While there are many examples of positive effects on body size that can be found from the use of both high-carbohydrate and high-fat diets, the best way to make a fair comparison is to refer to scientific research. Below are a few examples along with their detailed dietary specifications. It may seem that the fat-rich diet has an advantage over the high-carbohydrate diet, but the diets are sometimes not equal in terms of calorie content, and even less so is maintaining the same protein intake. Many fat-rich products also contain a large amount of protein. It is difficult to prepare a fat-rich dish that is not also rich in protein. With carbohydrate-rich dishes, it is more difficult to prepare a dish that is rich in protein. This fact is of great importance, as protein is responsible for suppressing the feeling of hunger, stimulating metabolism, and building muscle. What happens if one equates a high-carbohydrate diet with a high-fat diet in terms of protein content? The answer to this question was sought in a study from 2006. The results showed that the fat loss was the same for both diets (no statistically significant differences). Similar results were obtained in other studies that took into account similar protein amounts - in these conditions, the difference between the diets is minimal.

3. Efficiency

The most comprehensive study that evaluated the impact of a high-fat diet on efficiency lasted for 4 weeks and was conducted by Dr. Stephen Phinney. The study examined the participants' endurance capabilities and adaptation to using fat as an energy source after transitioning to a ketogenic diet. Despite the near-total absence of carbohydrates in the diet, the efficiency of the participants did not change after 4 weeks of dieting, indicating a neutral effect of the high-fat diet in this context. However, these are average data and do not take into account individual factors. In the case of one participant, a significant increase in efficiency was observed, with the time to exhaustion increasing by 84 minutes! In the case of two other participants who switched to a high-fat diet, the time they could run was reduced by 48 and 51 minutes, respectively. This shows that individuals may respond differently to the diet, some will improve their results by adhering to a high-fat diet, while others will improve their results by adhering to a high-carbohydrate diet.

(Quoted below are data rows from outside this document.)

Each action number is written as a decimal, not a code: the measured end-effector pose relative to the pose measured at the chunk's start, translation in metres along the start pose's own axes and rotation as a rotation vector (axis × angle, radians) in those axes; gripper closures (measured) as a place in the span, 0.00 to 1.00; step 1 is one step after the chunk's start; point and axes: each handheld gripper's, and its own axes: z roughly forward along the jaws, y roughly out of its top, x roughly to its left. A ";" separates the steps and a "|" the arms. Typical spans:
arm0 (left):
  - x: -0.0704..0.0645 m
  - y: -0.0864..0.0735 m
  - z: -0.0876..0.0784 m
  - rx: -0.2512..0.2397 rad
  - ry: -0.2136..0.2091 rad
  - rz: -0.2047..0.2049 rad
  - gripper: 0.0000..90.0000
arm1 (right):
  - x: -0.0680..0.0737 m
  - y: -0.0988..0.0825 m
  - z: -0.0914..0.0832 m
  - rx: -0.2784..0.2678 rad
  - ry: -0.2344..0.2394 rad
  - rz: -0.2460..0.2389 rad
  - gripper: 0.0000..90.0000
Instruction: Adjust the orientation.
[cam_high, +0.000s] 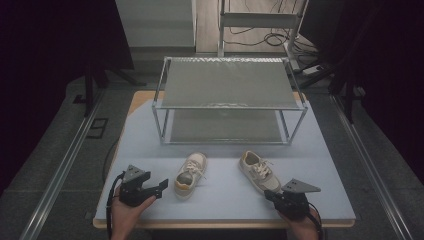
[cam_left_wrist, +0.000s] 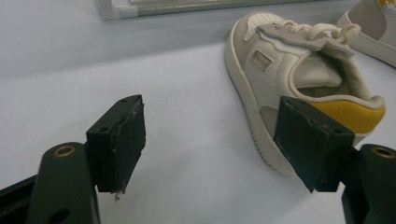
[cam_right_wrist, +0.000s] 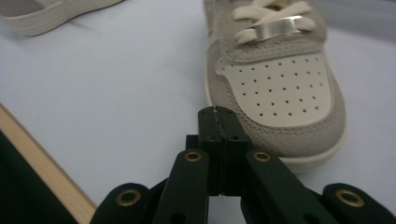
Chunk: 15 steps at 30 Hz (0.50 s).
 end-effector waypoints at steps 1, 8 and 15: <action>0.000 0.000 0.000 -0.002 -0.001 0.002 0.28 | -0.002 0.000 -0.001 0.000 -0.001 0.006 1.00; 0.001 -0.001 0.002 0.004 0.000 -0.002 0.28 | -0.026 -0.004 -0.009 -0.020 -0.053 0.070 1.00; 0.000 0.000 0.002 0.002 -0.004 0.001 0.28 | -0.036 -0.004 -0.010 -0.031 -0.089 0.079 1.00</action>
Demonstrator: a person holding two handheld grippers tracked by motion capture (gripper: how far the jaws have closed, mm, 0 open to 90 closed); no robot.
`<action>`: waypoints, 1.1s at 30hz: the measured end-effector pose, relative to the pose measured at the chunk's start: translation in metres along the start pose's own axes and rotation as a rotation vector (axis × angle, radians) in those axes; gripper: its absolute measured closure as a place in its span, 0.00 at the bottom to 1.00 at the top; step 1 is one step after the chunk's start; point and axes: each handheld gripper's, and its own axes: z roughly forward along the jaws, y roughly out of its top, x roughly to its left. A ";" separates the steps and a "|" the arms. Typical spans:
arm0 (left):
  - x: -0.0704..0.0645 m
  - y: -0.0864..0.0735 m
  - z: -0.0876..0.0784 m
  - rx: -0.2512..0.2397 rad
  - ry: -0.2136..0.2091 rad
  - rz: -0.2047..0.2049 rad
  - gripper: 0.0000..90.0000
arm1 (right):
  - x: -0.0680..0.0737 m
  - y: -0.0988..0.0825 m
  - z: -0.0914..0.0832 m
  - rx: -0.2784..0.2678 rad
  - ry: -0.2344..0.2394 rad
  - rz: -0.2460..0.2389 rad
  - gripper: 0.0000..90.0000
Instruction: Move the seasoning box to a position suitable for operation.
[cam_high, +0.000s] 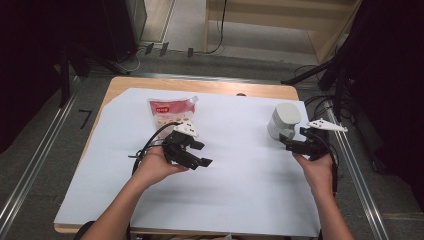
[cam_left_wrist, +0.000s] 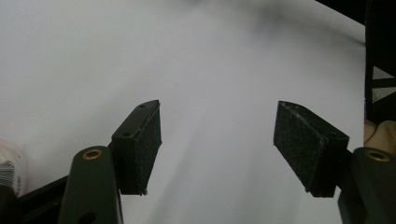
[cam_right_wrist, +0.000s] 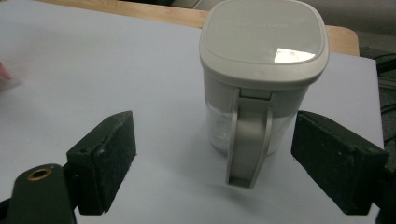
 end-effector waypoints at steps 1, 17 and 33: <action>-0.001 0.000 0.000 0.003 -0.001 -0.002 0.37 | 0.000 0.001 0.003 0.004 -0.009 0.004 0.15; -0.003 -0.003 0.001 0.023 -0.002 0.004 0.37 | -0.012 0.018 0.027 -0.004 -0.047 0.057 0.15; -0.006 -0.009 0.002 0.058 0.010 -0.008 0.37 | -0.016 0.025 0.057 0.038 -0.116 0.029 0.15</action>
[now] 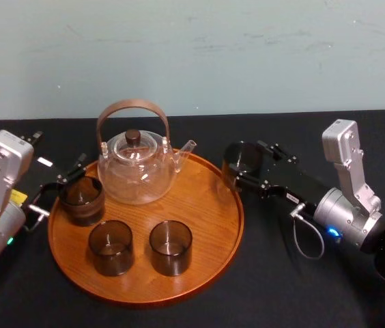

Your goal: Pick up the glass from the table and place it on the tray.

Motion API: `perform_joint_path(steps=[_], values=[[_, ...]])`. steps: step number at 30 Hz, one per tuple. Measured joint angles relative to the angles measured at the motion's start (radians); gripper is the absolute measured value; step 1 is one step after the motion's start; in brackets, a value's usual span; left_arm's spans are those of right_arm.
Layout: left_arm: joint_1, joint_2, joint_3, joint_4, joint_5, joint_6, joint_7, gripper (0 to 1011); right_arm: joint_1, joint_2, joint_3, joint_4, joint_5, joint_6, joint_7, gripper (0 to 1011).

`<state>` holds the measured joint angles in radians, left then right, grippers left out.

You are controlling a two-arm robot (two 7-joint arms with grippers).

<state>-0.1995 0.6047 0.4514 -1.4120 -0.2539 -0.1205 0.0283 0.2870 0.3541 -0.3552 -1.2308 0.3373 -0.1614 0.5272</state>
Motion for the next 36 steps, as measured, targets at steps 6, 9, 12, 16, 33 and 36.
perform_joint_path(steps=[6, 9, 12, 16, 33, 36], values=[[0.000, 0.000, 0.000, 0.000, 0.000, 0.000, 0.000, 1001, -0.007, 0.005, -0.008, -0.022, 0.001, -0.003, 0.005, 885], [0.000, 0.000, 0.000, 0.000, 0.000, 0.000, 0.000, 1001, -0.010, 0.007, -0.012, -0.032, 0.002, -0.004, 0.006, 885], [0.000, 0.000, 0.000, 0.000, 0.000, 0.000, 0.000, 1001, -0.013, 0.009, -0.015, -0.042, 0.002, -0.005, 0.006, 885], [0.000, 0.000, 0.000, 0.000, 0.000, 0.000, 0.000, 1001, -0.017, 0.013, -0.018, -0.058, 0.002, -0.005, 0.006, 885], [0.000, 0.000, 0.000, 0.000, 0.000, 0.000, 0.000, 1001, -0.027, 0.015, -0.049, -0.096, 0.006, -0.004, 0.023, 885], [0.000, 0.000, 0.000, 0.000, 0.000, 0.000, 0.000, 1001, -0.027, 0.015, -0.057, -0.096, 0.008, -0.002, 0.028, 885]])
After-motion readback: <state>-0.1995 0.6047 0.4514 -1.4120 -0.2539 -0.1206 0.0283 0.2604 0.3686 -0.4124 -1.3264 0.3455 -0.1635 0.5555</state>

4. The advantages of a carbohydrate-focused diet

There are several notable benefits of a carbohydrate-focused diet: – increased glycogen levels and enhanced ability to utilize it; – improvement of physical performance during intense training sessions; – elevation of hormone levels: IGF-1, leptin, and thyroid hormones (T3); – reduction of cortisol levels.

5. The benefits of a high-fat diet

The advantages of following a high-fat diet include: – improved management of hunger sensations; – easy provision of adequate protein in daily meals; – reduced insulin levels; – elevated levels of ketone bodies and hormones such as glucagon and catecholamines.

6. The definitive decision on diets

The debate surrounding these forms of nutrition is heated, as there's no conclusive decision as to which is better -- the restriction of both fat and carbohydrate in the diet has its disadvantages and advantages, and the correct application of these macronutrients can increase effectiveness.